3. How We Collect Your Data

We use different methods to collect data from and about you, including through:

  • Direct interactions: You may give us your Identity, Contact, and Business Data by filling in forms or by corresponding with us by post, phone, email, or otherwise. This includes personal data you provide when you request a quotation or submit an inquiry on our site.
  • Automated technologies or interactions: As you interact with our website, we will automatically collect Technical Data about your equipment, browsing actions, and patterns. We collect this personal data by using cookies, server logs, Meta Pixels, and other similar technologies.

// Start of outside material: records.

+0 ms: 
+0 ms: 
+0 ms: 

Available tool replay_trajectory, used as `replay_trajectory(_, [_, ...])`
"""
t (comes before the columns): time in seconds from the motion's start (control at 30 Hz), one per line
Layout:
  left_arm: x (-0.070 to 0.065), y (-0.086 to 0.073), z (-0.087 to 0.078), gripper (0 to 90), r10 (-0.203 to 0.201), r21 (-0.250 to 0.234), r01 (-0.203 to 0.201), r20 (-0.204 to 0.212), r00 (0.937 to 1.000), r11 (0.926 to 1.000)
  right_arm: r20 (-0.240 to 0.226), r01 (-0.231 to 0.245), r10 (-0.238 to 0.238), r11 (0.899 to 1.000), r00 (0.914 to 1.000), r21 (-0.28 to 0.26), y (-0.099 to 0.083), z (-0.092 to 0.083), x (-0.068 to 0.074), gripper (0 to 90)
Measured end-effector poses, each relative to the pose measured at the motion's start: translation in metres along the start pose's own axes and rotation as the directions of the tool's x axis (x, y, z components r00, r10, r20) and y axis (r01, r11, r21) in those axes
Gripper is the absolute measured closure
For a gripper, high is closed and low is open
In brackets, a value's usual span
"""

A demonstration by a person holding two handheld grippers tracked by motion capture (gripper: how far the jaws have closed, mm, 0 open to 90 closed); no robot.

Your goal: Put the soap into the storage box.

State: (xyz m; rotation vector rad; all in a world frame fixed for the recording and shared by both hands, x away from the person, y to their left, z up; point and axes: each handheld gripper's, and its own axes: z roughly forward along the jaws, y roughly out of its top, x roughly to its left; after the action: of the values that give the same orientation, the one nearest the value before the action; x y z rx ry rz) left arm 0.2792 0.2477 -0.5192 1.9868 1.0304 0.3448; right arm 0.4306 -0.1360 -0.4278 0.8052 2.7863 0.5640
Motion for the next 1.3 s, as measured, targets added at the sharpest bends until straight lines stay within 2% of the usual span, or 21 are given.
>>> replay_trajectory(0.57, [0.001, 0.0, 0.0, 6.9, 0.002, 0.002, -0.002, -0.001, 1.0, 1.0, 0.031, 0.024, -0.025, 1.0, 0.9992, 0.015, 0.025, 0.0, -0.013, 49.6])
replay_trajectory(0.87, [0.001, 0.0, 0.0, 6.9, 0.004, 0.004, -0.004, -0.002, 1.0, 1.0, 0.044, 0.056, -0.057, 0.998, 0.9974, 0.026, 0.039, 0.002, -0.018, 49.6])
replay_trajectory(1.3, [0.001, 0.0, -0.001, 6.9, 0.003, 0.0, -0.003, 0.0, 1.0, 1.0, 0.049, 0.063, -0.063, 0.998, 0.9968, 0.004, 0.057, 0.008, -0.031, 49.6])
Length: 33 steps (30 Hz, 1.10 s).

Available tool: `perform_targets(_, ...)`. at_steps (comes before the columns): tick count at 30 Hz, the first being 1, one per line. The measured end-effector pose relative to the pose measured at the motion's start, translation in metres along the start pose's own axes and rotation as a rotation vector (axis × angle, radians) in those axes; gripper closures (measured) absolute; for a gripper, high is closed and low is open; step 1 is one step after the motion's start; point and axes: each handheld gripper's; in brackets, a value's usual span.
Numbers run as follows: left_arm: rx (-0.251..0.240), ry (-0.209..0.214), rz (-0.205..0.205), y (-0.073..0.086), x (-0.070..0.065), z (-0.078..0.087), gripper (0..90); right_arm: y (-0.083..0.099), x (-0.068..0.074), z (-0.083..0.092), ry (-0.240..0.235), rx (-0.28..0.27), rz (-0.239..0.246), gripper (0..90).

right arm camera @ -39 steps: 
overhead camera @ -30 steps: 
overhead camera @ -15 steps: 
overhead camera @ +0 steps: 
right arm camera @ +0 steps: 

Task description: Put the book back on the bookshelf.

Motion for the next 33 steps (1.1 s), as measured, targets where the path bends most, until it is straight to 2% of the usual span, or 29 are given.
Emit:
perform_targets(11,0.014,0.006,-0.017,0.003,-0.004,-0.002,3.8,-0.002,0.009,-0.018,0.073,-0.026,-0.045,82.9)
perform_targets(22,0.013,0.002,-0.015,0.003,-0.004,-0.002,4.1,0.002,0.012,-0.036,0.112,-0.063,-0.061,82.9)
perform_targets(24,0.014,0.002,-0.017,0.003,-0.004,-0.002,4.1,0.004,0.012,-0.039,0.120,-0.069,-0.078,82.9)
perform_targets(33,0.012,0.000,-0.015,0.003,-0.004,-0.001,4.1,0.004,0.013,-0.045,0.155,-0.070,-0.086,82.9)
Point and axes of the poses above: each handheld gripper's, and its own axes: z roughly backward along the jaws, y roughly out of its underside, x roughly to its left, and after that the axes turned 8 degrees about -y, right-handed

4. How We Use Your Data and The “Introducer” Clause

We will only use your personal data when the law allows us to. Most commonly, we will use your personal data in the following circumstances:

The Introducer Disclosure: The core function of CrestPay is to act as a broker/introducer. By submitting an inquiry, requesting a quote, or filling out a contact form on crest-pay.com, you explicitly acknowledge and agree that we will share your Identity, Contact, and Business Data with our trusted third-party partner, COALESCE CORPORATION LIMITED (SC842510). We do this under the lawful basis of fulfilling a contract (or taking steps at your request prior to entering into a contract) and legitimate interest.

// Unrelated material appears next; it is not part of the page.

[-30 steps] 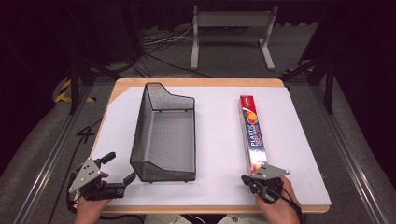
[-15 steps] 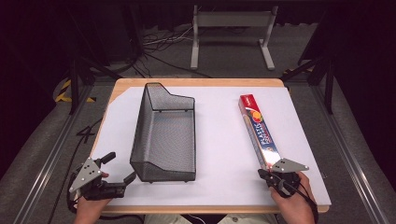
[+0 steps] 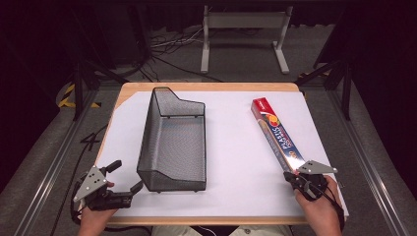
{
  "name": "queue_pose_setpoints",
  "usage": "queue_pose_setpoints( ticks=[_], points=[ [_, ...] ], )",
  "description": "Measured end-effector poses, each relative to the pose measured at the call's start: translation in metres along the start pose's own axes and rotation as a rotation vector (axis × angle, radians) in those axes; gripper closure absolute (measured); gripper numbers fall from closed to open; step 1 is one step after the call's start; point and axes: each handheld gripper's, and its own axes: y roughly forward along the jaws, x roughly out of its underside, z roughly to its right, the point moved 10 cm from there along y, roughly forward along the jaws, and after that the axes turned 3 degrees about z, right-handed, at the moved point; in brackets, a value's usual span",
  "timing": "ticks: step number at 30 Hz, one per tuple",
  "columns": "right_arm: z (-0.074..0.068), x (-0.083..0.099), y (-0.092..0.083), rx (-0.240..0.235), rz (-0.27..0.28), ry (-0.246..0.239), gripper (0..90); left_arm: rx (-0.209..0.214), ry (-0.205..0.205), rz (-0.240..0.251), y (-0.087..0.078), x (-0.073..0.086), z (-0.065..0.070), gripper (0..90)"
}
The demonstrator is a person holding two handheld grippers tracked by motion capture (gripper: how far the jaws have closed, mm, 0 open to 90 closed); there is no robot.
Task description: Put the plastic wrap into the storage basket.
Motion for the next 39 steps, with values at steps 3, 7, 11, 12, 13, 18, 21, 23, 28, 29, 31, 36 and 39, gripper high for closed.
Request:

COALESCE CORPORATION LIMITED will use this data to contact you directly via phone or email to discuss your payment processing requirements, provide quotations, and offer merchant services. Once your data is passed to them, they will act as an independent Data Controller of your information, and their respective privacy policy will apply to their processing of your data.

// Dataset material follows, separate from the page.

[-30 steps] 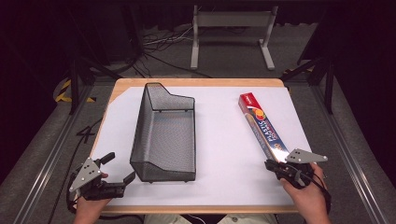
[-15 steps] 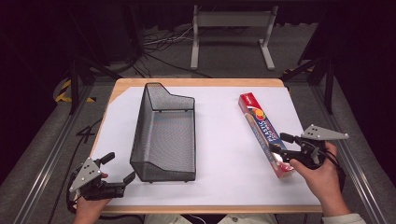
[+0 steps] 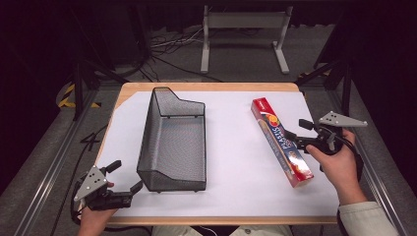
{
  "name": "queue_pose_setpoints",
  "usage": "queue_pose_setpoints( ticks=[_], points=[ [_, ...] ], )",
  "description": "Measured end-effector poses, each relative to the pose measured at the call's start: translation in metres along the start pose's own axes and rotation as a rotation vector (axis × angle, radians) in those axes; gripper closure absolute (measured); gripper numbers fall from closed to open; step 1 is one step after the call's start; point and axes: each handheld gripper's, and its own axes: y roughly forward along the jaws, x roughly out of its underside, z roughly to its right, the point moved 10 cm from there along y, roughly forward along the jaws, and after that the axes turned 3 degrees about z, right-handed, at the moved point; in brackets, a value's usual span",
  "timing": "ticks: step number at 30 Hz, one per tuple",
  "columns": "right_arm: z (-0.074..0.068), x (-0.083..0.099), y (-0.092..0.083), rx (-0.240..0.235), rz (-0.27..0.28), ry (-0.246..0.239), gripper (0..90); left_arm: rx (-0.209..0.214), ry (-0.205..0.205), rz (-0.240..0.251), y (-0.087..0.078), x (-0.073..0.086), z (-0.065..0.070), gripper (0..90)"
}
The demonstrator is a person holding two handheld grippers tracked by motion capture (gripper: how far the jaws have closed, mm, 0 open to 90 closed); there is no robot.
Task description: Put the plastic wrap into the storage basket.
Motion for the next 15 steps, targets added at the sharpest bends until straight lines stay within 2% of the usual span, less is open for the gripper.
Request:
queue_pose_setpoints(
  ticks=[3, 5, 6, 7, 9, 15],
  points=[
    [0.006, 0.000, 0.009, 0.017, -0.012, 0.026, 21.0, -0.001, 0.001, 0.001, 0.000, 0.000, -0.001, 1.9],
    [0.009, 0.002, 0.013, 0.026, -0.023, 0.023, 20.8, -0.001, 0.002, 0.000, 0.000, 0.000, -0.001, 1.9],
    [0.010, 0.005, 0.016, 0.032, -0.050, 0.064, 18.8, -0.002, 0.000, 0.000, 0.000, 0.000, -0.001, 1.9],
    [0.012, 0.013, 0.020, 0.030, -0.116, 0.102, 19.5, -0.003, 0.000, -0.001, -0.001, 0.000, -0.001, 1.9],
    [0.015, 0.016, 0.026, 0.039, -0.128, 0.086, 25.2, -0.003, -0.003, 0.004, -0.001, 0.000, -0.001, 1.9],
    [0.026, 0.038, 0.048, 0.071, -0.235, 0.115, 19.5, -0.004, -0.002, 0.002, -0.001, 0.001, -0.002, 1.9]
  ],
)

5. Disclosures of Your Personal Data

Other than COALESCE CORPORATION LIMITED, we may share your personal data with:

  • Service providers acting as processors who provide IT and system administration services (e.g., website hosting, CRM software).
  • Professional advisers acting as processors or joint controllers, including lawyers, bankers, auditors, and insurers based in the United Kingdom.
  • HM Revenue & Customs, regulators, and other authorities based in the United Kingdom who require reporting of processing activities in certain circumstances.

6. Data Security

We have put in place appropriate security measures to prevent your personal data from being accidentally lost, used, or accessed in an unauthorised way, altered, or disclosed. In addition, we limit access to your personal data to those employees, agents, contractors, and other third parties (like COALESCE CORPORATION LIMITED) who have a business need to know. They will only process your personal data on our instructions, and they are subject to a duty of confidentiality.

7. Data Retention

We will only retain your personal data for as long as reasonably necessary to fulfil the purposes we collected it for, including for the purposes of satisfying any legal, regulatory, tax, accounting, or reporting requirements. Typically, inquiry data is retained for 12 months after it has been securely passed to our partner, to ensure auditing and commission tracking can be completed.

8. Your Legal Rights

Under the UK General Data Protection Regulation (UK GDPR), you have rights under data protection laws in relation to your personal data, including the right to:

  • Request access to your personal data (commonly known as a “data subject access request”).
  • Request correction of the personal data that we hold about you.
  • Request erasure of your personal data (the right to be forgotten).
  • Object to processing of your personal data where we are relying on a legitimate interest.
  • Request restriction of processing of your personal data.
  • Request the transfer of your personal data to you or to a third party.
  • Withdraw consent at any time where we are relying on consent to process your personal data.

If you wish to exercise any of the rights set out above, please contact us. You also have the right to make a complaint at any time to the Information Commissioner's Office (ICO), the UK supervisory authority for data protection issues (www.ico.org.uk). We would, however, appreciate the chance to deal with your concerns before you approach the ICO.